Circuit Design for AI Tasks
For AI-specific operations, such as verifying the output of a 3-layer Multi-Layer Perceptron (MLP) with 100 neurons per layer using 16-bit fixed-point arithmetic and ReLU activation functions, the circuit complexity is substantial. Current ZK technology makes proving complex neural networks extremely expensive. A realistic assessment indicates that such a network would require millions of constraints when accounting for:

Matrix multiplications dominate circuit complexity, requiring approximately 10^4 constraints for a 100×100 matrix operation with 16-bit precision.
ReLU activation functions contribute approximately 30 constraints per neuron when implemented with efficient range proofs.
Practical implementations use circuit optimization techniques like constraint merging and batch normalization approximation.

For larger models, the constraint count grows quadratically with network width and linearly with depth, making ZKP generation computationally infeasible for models beyond ~10^5 parameters without applying model compression or sharding techniques.
We acknowledge that current ZK technology makes proving complex neural networks extremely expensive. While we present theoretical constraint counts, practical implementations face significant challenges, particularly for models beyond basic MLPs. Our research focuses on addressing these fundamental limitations through circuit optimizations and modular approaches.

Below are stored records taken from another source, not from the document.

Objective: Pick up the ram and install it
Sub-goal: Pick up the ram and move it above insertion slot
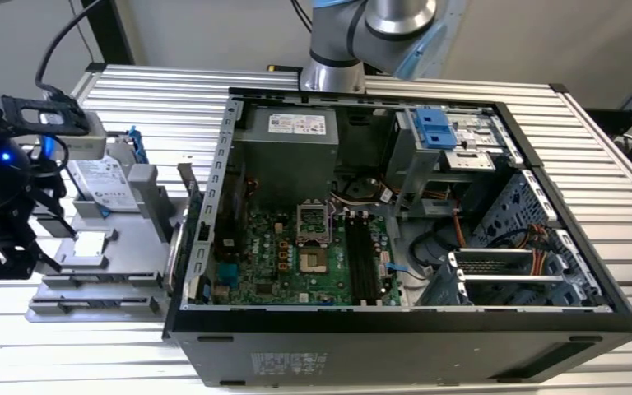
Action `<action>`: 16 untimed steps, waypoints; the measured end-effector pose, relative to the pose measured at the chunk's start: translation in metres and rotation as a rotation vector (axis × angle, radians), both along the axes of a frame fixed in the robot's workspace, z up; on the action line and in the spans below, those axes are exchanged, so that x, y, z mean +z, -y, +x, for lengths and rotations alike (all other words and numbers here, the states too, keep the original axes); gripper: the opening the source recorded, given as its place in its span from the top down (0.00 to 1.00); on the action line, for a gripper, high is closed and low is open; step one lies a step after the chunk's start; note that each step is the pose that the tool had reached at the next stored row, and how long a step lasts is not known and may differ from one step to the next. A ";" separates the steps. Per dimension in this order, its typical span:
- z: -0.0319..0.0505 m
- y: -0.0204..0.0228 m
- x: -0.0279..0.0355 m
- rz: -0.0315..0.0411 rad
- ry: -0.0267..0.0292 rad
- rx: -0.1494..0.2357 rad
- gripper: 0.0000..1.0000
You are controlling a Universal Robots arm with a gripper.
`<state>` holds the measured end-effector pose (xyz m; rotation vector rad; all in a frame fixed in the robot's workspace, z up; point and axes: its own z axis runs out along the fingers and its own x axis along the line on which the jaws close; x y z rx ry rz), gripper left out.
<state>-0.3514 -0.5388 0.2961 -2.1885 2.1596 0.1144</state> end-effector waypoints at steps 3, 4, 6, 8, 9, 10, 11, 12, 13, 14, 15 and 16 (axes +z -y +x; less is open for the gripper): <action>0.0006 0.0000 -0.0055 -0.0001 0.0001 0.000 0.00; 0.0010 0.0000 -0.0073 0.0000 0.0002 0.000 0.00; 0.0020 0.0001 -0.0110 -0.0001 0.0003 0.000 0.00; 0.0032 0.0000 -0.0146 -0.0002 0.0003 0.000 0.00; 0.0039 0.0000 -0.0165 -0.0001 0.0003 0.000 0.00; 0.0045 0.0000 -0.0183 -0.0002 0.0003 0.000 0.00; 0.0050 0.0000 -0.0201 -0.0002 0.0003 0.000 0.00; 0.0054 0.0000 -0.0219 -0.0003 0.0003 0.000 0.00; 0.0057 0.0000 -0.0236 -0.0003 0.0003 0.000 0.00; 0.0060 0.0000 -0.0255 -0.0003 0.0004 0.000 0.00; 0.0061 0.0000 -0.0273 -0.0003 0.0004 0.000 0.00; 0.0062 0.0001 -0.0292 -0.0002 0.0004 0.000 0.00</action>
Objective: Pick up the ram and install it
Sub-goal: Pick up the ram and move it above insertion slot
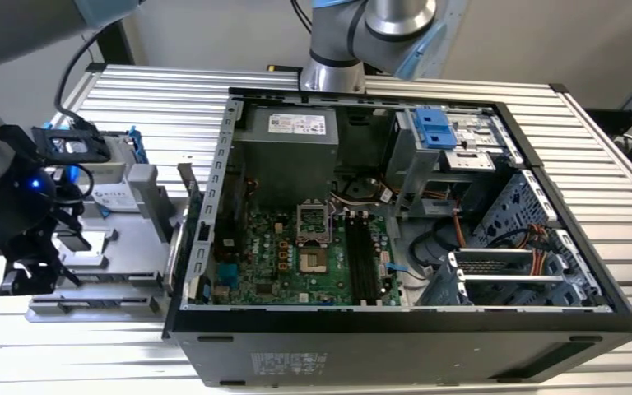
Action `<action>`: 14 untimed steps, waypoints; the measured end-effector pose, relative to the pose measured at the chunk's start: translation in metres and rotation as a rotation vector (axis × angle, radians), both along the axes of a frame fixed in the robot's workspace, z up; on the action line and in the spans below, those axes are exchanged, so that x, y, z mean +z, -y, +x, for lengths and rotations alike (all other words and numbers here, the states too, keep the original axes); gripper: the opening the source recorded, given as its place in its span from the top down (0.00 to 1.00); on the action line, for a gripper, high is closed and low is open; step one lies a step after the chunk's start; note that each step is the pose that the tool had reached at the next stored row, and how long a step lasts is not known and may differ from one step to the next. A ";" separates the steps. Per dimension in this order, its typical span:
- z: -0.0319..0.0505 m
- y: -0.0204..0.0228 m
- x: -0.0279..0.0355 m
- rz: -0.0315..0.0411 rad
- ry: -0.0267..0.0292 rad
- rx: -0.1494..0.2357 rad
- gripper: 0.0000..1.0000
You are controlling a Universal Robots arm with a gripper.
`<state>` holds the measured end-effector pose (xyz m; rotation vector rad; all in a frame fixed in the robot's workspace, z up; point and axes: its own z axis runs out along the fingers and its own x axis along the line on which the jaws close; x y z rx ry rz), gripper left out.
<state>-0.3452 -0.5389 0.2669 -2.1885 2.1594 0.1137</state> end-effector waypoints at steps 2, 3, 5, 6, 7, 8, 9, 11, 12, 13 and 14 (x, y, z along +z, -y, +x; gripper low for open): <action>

To address these scalability limitations, we're developing a hierarchical verification approach for larger AI models leveraging Substrate's off-chain worker infrastructure. This approach would partition neural networks along natural boundaries (layers, activation functions) and establish verifiable interfaces between components. Each component would generate independent proofs through a technique we call "commitment chaining," where the output commitment of one component becomes the input commitment of the next. We hypothesize this approach could reduce proof generation complexity from O(n²) to approximately O(n log n), potentially making it feasible to verify significantly larger models through Substrate's parallel off-chain worker execution.
Our research roadmap includes empirical validation of this approach with models in the 10-15M parameter range while maintaining cryptographic security through Substrate's secure execution environment.
For matrix multiplications, we will explore the Strassen algorithm with recursive decomposition, potentially reducing the asymptotic complexity from O(n³) to O(n^2.807) for large matrices.
For ReLU activations, we're investigating range-constraint optimizations using binary decomposition approaches, which could reduce the per-neuron constraint count.
We plan to establish comprehensive benchmarks on reference hardware configurations to quantify exact proof generation times and optimization benefits.
Proof Systems
zk-SNARKs
Generate compact proofs (288 bytes) with 128-bit security, verified in 2 milliseconds through either EVM pre-compiled contracts or native Substrate verification pallets.
zk-STARKs
Produce larger proofs (100KB) with 256-bit, post-quantum security, requiring no trusted setup, suitable for transparency-critical applications.